» **Exercise**
Only the closing stretch of the material belongs in the answer: the line containing "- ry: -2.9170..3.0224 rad" and every line after it, copied exactly.

» **Input**

=====

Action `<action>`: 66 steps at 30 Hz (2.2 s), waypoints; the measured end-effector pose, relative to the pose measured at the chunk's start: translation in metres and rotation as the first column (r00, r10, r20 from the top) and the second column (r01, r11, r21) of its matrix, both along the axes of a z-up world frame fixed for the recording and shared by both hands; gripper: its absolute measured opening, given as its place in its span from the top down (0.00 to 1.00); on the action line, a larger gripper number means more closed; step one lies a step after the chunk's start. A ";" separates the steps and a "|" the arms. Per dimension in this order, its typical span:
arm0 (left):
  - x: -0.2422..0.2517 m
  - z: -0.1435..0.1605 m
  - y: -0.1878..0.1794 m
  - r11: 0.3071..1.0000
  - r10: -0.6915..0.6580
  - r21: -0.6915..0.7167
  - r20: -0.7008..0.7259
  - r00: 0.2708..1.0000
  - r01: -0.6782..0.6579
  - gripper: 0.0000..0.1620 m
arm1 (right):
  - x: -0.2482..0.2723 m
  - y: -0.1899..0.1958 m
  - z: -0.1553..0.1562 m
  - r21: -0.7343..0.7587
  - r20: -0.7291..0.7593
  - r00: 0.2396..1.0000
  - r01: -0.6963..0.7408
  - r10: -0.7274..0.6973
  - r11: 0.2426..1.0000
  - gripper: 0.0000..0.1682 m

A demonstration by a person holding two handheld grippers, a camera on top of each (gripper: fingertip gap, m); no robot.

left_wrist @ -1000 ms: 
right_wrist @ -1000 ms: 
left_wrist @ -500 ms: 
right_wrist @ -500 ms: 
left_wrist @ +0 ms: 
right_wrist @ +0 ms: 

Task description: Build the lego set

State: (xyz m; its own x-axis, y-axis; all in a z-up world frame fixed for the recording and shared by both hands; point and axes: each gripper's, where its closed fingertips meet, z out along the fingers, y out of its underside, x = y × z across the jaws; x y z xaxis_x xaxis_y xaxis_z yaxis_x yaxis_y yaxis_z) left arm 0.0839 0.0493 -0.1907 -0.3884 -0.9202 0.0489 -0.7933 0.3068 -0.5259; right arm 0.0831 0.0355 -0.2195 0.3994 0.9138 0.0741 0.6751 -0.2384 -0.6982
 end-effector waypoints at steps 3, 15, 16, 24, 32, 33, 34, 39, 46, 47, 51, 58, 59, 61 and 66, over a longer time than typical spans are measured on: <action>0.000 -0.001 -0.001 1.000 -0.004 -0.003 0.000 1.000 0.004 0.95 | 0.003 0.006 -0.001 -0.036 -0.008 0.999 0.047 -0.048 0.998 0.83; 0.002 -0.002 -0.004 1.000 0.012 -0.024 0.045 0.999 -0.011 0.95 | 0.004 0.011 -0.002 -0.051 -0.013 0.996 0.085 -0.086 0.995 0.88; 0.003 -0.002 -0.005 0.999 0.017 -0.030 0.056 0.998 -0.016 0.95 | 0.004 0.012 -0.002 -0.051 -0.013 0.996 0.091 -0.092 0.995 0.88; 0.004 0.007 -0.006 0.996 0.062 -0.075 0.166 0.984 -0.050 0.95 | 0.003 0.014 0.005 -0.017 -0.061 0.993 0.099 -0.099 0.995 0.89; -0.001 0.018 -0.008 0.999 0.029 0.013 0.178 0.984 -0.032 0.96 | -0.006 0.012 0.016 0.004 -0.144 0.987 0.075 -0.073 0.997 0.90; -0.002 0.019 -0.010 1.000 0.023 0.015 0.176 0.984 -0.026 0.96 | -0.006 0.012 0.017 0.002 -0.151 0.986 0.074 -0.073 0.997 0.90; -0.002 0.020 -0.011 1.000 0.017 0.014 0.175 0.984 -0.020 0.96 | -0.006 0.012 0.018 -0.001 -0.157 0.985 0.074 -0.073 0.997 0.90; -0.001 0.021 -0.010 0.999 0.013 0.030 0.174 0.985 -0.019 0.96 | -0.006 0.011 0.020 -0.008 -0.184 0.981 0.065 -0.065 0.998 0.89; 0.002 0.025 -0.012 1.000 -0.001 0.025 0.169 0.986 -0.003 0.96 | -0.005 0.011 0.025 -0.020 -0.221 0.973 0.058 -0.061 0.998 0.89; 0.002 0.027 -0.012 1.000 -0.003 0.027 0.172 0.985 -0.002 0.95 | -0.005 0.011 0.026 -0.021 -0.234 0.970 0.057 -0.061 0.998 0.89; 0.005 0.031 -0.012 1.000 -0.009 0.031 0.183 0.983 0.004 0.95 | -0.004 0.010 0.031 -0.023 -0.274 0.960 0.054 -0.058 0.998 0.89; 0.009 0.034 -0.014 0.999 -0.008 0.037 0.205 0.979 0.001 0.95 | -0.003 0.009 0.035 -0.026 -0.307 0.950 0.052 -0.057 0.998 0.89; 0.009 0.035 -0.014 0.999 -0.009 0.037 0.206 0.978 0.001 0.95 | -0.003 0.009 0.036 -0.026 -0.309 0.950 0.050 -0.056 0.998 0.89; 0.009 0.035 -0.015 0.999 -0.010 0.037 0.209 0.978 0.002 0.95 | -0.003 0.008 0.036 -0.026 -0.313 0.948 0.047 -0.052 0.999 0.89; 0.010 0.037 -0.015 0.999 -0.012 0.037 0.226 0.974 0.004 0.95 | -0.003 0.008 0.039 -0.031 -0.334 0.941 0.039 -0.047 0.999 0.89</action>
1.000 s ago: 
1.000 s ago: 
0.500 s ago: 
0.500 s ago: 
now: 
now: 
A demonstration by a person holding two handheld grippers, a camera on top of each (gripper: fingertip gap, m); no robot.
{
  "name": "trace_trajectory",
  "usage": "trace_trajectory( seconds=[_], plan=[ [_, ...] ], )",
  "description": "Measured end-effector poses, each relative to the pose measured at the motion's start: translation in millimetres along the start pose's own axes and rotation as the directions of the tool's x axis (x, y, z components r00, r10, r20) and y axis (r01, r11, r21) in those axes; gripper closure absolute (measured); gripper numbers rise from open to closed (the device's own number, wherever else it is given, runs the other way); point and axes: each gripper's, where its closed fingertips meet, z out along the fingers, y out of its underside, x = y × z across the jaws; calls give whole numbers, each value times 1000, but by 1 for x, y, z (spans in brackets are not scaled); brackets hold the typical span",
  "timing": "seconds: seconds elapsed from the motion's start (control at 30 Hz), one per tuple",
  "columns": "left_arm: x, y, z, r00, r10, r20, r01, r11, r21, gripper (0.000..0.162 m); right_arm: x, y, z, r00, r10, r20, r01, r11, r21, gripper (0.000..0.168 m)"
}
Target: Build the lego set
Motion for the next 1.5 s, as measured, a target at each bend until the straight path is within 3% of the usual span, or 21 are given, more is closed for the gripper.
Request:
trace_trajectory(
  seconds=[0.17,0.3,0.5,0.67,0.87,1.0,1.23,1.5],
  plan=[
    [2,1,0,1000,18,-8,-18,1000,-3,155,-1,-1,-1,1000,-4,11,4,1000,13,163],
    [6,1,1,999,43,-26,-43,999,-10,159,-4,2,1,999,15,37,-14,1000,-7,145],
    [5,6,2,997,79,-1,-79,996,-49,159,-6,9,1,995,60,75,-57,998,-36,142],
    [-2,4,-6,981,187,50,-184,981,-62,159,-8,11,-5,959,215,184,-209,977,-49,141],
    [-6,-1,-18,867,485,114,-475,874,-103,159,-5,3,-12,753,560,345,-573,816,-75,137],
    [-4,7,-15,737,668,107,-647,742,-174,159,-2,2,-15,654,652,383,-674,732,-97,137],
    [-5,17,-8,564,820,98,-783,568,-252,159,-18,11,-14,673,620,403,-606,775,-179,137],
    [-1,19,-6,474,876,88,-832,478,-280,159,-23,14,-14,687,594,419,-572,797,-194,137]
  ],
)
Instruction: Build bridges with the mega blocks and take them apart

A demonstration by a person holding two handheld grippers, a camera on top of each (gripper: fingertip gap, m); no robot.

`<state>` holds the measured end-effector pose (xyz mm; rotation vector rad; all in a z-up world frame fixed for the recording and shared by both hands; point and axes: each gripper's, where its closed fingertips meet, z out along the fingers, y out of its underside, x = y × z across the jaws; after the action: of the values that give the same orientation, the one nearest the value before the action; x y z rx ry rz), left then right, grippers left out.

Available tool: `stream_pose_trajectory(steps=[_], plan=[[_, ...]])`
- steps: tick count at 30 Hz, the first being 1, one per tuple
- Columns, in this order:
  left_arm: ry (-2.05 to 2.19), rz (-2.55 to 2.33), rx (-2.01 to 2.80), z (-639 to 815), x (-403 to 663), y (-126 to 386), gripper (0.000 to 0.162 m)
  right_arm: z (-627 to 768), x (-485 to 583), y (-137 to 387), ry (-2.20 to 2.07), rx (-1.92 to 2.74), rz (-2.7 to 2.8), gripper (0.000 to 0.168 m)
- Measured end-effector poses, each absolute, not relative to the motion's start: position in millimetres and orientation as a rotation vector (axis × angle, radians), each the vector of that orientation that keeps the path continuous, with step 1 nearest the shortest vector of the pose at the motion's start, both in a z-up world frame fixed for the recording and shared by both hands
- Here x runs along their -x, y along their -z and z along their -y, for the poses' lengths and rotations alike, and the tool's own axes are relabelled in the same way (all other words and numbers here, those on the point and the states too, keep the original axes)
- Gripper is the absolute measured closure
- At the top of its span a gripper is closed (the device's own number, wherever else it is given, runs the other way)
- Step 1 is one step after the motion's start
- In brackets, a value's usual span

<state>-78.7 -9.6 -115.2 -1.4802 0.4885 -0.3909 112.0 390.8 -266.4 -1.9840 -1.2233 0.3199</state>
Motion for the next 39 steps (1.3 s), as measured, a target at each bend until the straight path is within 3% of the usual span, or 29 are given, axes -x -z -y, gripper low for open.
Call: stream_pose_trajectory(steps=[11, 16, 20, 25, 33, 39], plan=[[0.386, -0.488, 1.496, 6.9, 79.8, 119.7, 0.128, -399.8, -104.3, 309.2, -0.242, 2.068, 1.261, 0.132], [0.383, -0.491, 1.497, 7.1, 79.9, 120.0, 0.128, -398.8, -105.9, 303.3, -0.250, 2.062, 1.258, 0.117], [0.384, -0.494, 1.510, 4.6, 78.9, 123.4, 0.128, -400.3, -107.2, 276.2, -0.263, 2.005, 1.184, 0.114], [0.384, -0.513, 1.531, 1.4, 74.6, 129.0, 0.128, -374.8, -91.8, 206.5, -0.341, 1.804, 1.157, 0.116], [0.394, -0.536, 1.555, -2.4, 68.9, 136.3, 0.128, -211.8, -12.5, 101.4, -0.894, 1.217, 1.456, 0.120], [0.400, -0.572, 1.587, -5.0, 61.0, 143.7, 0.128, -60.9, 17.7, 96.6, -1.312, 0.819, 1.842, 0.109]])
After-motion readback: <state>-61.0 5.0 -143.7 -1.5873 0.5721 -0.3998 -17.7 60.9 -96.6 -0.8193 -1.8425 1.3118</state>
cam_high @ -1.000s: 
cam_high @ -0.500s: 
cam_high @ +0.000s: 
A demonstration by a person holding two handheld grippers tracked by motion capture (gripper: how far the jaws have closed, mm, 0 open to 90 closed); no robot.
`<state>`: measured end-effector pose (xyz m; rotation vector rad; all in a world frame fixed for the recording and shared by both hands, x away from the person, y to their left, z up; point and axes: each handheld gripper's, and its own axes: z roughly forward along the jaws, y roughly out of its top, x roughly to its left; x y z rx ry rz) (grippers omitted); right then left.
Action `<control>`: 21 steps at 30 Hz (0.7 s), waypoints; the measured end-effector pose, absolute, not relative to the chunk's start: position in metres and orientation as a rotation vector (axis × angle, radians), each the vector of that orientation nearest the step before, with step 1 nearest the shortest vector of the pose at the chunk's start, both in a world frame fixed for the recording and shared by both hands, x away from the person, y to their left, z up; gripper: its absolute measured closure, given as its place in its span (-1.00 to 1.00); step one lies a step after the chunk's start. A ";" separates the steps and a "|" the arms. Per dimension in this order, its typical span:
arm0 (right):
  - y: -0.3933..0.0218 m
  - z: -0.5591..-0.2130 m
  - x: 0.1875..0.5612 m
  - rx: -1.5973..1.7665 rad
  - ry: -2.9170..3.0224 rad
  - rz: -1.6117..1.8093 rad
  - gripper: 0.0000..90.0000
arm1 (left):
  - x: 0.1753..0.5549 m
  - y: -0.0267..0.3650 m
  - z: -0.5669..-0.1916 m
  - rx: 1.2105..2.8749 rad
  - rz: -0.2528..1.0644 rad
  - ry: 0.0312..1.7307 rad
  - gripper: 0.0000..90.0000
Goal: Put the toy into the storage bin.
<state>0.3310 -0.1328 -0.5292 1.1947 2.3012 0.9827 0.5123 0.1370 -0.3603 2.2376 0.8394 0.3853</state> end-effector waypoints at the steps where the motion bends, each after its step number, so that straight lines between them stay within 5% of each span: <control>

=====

» **Result for this task**
  - ry: -2.9170..3.0224 rad
  - rz: -1.6117..1.8093 rad
  - gripper: 0.0000..90.0000
arm1 (left):
  - x: 0.1753..0.5549 m
  - y: -0.0267..0.3650 m
  - z: -0.5669..-0.1916 m
  - rx: 1.2105..2.8749 rad
  - rz: -0.2528..1.0644 rad
  - ry: 0.0312..1.7307 rad
  - gripper: 0.0000..90.0000
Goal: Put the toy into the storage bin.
<state>0.3310 -0.1328 -0.5292 1.1947 2.3012 0.9827 0.5123 0.1370 -0.3603 2.2376 0.8394 0.3853</state> end-effector waypoints at the steps where the motion bends, each after its step number, so that straight lines between them stay within 5% of each span: <control>

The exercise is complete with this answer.